§ Supplied data
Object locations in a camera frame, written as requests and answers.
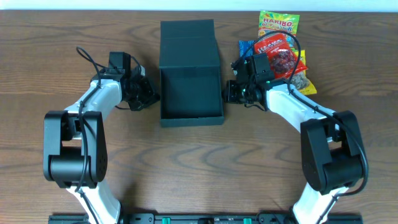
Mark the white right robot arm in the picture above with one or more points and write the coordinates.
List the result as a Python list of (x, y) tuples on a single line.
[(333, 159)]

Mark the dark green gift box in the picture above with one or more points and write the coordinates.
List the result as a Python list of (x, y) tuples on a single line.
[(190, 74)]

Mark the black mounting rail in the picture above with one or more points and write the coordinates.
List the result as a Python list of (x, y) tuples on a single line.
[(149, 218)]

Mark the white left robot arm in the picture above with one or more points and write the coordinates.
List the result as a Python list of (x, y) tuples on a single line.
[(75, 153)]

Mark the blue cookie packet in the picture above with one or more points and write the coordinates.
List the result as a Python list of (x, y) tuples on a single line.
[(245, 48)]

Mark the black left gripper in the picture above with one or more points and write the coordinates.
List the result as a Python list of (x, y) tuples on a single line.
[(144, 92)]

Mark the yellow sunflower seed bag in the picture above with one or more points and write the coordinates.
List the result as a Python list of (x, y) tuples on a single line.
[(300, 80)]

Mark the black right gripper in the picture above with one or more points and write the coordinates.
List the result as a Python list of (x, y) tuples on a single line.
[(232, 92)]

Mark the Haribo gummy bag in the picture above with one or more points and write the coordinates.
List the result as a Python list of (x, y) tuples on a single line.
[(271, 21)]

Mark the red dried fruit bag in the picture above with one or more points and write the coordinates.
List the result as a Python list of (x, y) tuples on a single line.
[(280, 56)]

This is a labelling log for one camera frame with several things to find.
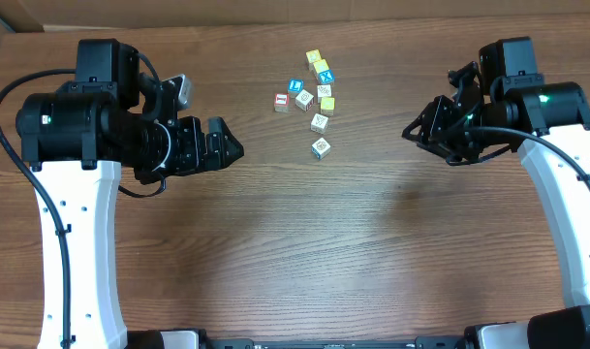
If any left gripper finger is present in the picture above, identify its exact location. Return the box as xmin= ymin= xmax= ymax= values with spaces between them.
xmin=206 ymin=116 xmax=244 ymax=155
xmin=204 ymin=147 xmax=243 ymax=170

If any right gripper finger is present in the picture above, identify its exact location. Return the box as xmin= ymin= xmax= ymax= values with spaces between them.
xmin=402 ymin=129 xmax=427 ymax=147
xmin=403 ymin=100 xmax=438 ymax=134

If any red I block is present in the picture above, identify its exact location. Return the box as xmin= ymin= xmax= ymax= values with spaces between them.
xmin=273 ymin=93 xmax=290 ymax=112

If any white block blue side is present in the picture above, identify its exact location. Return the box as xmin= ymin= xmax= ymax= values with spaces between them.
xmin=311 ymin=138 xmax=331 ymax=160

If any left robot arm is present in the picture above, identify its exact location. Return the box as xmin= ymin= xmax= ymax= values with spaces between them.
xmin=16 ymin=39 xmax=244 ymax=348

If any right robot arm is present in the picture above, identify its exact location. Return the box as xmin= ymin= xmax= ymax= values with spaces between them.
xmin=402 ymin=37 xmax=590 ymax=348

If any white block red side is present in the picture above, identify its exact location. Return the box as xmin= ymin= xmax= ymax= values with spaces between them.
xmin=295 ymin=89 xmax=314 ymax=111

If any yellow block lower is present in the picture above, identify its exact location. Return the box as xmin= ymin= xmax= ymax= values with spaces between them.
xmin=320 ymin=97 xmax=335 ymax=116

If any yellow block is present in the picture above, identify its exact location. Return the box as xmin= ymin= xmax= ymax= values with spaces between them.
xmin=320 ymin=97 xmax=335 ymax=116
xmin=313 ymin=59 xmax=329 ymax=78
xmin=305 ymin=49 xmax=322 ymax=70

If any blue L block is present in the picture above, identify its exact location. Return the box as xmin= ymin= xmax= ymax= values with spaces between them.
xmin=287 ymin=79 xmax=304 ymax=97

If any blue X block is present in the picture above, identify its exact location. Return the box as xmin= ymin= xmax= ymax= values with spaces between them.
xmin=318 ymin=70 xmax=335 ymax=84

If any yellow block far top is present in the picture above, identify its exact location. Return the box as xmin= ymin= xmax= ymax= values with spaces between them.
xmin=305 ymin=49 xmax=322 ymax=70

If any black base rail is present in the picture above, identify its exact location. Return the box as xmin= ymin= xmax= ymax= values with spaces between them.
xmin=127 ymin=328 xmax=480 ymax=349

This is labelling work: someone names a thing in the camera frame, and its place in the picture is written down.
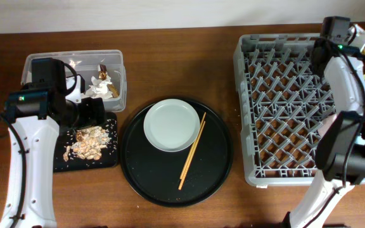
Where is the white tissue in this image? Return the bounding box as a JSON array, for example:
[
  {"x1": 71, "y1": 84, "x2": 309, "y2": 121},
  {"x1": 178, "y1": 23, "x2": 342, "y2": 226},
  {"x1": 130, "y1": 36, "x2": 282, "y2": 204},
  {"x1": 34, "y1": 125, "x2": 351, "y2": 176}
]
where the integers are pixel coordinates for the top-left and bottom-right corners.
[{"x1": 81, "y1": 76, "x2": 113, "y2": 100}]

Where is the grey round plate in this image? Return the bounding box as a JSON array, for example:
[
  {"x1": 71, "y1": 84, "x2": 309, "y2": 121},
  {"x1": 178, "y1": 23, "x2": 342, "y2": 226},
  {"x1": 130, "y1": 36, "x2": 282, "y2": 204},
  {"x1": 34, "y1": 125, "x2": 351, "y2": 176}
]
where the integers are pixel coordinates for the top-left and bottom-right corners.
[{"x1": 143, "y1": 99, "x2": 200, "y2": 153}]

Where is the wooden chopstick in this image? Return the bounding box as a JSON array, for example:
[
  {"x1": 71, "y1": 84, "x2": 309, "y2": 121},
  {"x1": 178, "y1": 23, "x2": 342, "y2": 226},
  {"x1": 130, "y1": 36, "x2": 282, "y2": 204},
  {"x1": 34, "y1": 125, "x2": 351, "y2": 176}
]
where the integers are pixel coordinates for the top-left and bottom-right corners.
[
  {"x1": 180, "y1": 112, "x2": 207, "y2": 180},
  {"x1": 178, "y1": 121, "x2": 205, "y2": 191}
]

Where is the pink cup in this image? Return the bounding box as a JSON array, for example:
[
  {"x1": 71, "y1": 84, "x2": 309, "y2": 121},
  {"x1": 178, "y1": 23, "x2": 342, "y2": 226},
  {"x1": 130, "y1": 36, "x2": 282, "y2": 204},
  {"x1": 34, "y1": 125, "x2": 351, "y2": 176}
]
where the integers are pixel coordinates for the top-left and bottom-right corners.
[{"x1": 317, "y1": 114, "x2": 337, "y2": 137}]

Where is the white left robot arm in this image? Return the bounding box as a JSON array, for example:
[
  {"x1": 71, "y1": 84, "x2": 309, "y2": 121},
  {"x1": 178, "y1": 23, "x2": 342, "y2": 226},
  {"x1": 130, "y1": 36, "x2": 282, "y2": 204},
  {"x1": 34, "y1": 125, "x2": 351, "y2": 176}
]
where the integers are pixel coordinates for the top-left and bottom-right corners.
---
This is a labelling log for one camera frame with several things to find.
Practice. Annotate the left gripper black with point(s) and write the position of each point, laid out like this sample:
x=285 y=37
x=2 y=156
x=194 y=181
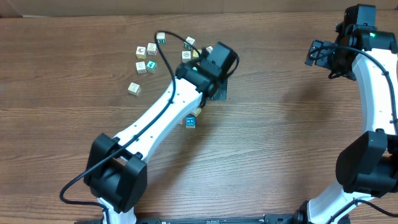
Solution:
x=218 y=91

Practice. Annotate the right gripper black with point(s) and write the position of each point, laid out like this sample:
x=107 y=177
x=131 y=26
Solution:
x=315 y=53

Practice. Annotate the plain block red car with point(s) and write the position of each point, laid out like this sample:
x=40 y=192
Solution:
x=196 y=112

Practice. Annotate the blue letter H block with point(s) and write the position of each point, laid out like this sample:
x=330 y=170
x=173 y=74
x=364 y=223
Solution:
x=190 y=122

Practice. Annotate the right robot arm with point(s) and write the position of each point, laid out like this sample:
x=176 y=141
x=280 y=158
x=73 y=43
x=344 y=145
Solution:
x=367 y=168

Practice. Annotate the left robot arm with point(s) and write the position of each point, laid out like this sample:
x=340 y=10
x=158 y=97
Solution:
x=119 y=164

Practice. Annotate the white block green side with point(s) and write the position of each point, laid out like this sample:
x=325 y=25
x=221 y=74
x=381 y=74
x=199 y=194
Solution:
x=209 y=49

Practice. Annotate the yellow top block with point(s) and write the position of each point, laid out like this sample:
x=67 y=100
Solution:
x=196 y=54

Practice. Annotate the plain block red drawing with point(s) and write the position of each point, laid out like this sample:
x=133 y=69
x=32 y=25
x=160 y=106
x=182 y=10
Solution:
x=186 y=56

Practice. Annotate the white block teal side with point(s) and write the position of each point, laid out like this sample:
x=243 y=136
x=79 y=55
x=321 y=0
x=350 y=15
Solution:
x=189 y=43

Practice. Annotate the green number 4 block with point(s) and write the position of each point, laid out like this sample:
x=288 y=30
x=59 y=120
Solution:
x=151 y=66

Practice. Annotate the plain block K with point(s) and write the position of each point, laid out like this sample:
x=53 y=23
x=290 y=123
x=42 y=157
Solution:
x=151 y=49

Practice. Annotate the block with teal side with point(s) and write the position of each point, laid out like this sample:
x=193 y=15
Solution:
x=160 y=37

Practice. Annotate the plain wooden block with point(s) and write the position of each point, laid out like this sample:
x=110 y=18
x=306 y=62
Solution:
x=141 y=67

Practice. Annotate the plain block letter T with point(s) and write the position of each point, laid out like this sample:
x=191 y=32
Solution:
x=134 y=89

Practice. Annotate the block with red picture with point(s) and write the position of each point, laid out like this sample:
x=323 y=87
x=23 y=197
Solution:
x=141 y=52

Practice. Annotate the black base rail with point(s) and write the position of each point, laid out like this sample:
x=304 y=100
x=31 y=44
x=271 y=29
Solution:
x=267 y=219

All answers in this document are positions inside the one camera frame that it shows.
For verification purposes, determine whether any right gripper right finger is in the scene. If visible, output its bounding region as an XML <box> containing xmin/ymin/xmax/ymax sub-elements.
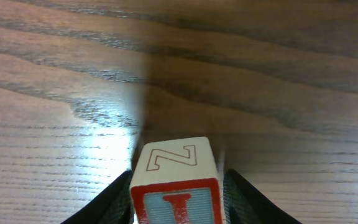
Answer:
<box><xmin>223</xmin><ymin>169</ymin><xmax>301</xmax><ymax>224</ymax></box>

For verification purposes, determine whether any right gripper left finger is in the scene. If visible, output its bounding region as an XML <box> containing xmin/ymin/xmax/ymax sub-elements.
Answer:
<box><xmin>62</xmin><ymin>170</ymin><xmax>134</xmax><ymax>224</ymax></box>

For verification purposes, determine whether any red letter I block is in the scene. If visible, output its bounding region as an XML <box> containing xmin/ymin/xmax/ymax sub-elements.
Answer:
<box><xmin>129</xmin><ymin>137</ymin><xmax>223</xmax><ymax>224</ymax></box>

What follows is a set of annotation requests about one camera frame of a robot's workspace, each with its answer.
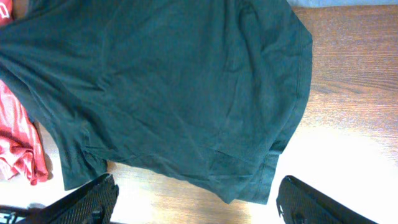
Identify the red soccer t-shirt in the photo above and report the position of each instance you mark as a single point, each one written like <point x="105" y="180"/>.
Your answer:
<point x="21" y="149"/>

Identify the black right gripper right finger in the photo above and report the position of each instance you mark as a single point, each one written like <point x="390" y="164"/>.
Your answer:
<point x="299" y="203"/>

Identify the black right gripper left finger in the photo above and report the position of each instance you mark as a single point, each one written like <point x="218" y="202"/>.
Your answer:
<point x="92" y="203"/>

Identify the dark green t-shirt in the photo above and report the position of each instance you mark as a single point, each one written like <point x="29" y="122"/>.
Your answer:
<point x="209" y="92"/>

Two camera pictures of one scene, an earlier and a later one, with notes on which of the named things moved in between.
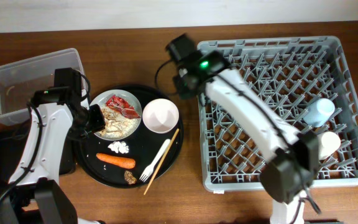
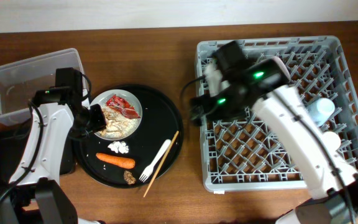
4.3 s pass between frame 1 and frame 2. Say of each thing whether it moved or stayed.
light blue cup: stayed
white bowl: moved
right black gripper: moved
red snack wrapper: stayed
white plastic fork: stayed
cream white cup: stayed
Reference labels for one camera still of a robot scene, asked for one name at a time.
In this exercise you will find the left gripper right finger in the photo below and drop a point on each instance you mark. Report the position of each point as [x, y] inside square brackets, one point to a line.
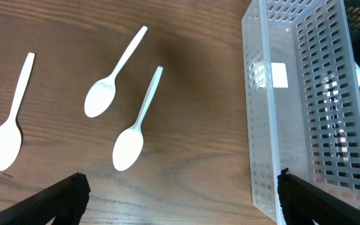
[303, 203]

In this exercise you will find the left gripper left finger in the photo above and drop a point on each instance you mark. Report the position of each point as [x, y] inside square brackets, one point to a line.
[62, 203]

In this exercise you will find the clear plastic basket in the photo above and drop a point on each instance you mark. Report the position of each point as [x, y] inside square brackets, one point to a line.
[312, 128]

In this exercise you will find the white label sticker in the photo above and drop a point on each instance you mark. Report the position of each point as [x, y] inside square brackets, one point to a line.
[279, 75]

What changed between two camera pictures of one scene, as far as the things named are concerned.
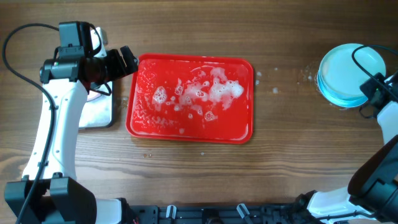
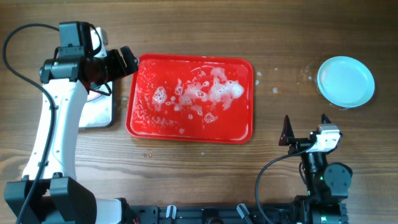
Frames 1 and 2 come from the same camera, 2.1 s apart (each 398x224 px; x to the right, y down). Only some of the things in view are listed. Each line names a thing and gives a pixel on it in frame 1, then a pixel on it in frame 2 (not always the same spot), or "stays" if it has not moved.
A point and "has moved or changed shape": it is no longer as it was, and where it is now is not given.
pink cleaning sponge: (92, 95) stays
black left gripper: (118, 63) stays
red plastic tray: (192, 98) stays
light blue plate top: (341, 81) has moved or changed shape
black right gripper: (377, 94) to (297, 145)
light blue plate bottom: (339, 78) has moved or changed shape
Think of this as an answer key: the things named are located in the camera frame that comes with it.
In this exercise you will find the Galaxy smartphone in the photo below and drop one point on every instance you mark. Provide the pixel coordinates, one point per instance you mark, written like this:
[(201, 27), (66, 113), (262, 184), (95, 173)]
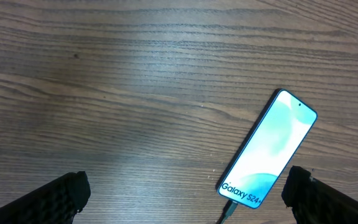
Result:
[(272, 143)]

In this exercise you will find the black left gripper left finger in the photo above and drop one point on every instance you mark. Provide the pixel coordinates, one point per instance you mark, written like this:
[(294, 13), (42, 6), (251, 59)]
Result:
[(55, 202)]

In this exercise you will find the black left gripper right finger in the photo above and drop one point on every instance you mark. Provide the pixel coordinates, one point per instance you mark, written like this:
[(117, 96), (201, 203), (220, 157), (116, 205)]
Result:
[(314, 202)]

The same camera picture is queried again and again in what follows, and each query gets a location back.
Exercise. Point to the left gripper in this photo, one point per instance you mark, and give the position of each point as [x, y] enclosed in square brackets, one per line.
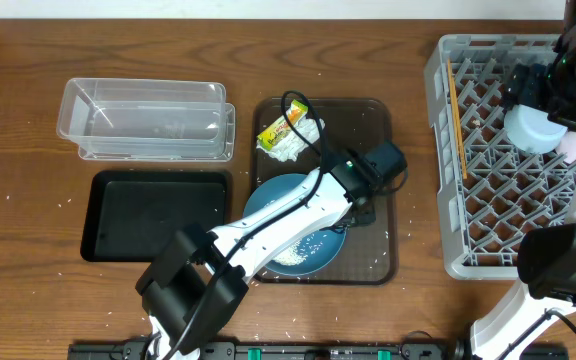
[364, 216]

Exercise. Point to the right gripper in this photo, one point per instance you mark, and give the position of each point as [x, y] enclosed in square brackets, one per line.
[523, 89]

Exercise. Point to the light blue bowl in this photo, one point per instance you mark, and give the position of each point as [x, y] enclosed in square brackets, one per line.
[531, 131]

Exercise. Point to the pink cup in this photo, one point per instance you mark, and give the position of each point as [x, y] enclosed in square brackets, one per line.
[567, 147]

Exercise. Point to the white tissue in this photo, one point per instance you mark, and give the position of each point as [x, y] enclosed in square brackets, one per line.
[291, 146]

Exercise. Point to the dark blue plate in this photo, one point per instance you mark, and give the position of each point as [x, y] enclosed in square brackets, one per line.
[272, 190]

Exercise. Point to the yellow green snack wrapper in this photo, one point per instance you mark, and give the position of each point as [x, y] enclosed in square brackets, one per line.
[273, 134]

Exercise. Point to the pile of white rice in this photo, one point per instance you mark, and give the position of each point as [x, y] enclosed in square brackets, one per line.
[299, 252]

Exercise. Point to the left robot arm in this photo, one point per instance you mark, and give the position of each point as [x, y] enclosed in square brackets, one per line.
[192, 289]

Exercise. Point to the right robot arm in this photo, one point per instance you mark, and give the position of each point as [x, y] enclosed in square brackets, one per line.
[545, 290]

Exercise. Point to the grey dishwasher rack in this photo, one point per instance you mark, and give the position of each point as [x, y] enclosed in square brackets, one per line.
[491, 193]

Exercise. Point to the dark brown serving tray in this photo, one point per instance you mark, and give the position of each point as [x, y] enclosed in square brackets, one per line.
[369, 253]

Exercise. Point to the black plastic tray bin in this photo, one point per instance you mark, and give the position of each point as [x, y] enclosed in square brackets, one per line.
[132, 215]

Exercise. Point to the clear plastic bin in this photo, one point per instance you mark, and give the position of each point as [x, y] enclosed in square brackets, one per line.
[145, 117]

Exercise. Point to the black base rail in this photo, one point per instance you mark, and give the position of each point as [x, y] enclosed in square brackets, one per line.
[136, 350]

§ Problem description
Report all lines in the records that include the string "output".

§ Response box
For verification purposes, determine whether any right gripper right finger is in the scene. If visible, output its bounding region as an XML <box> containing xmin/ymin/xmax/ymax sub-elements.
For verification purposes, determine whether any right gripper left finger is in the scene. If visible, output its bounding region as an XML <box> containing xmin/ymin/xmax/ymax sub-elements.
For verification purposes, determine whether any red letter I block is in the scene. If visible, output its bounding region as an XML <box> containing xmin/ymin/xmax/ymax sub-elements.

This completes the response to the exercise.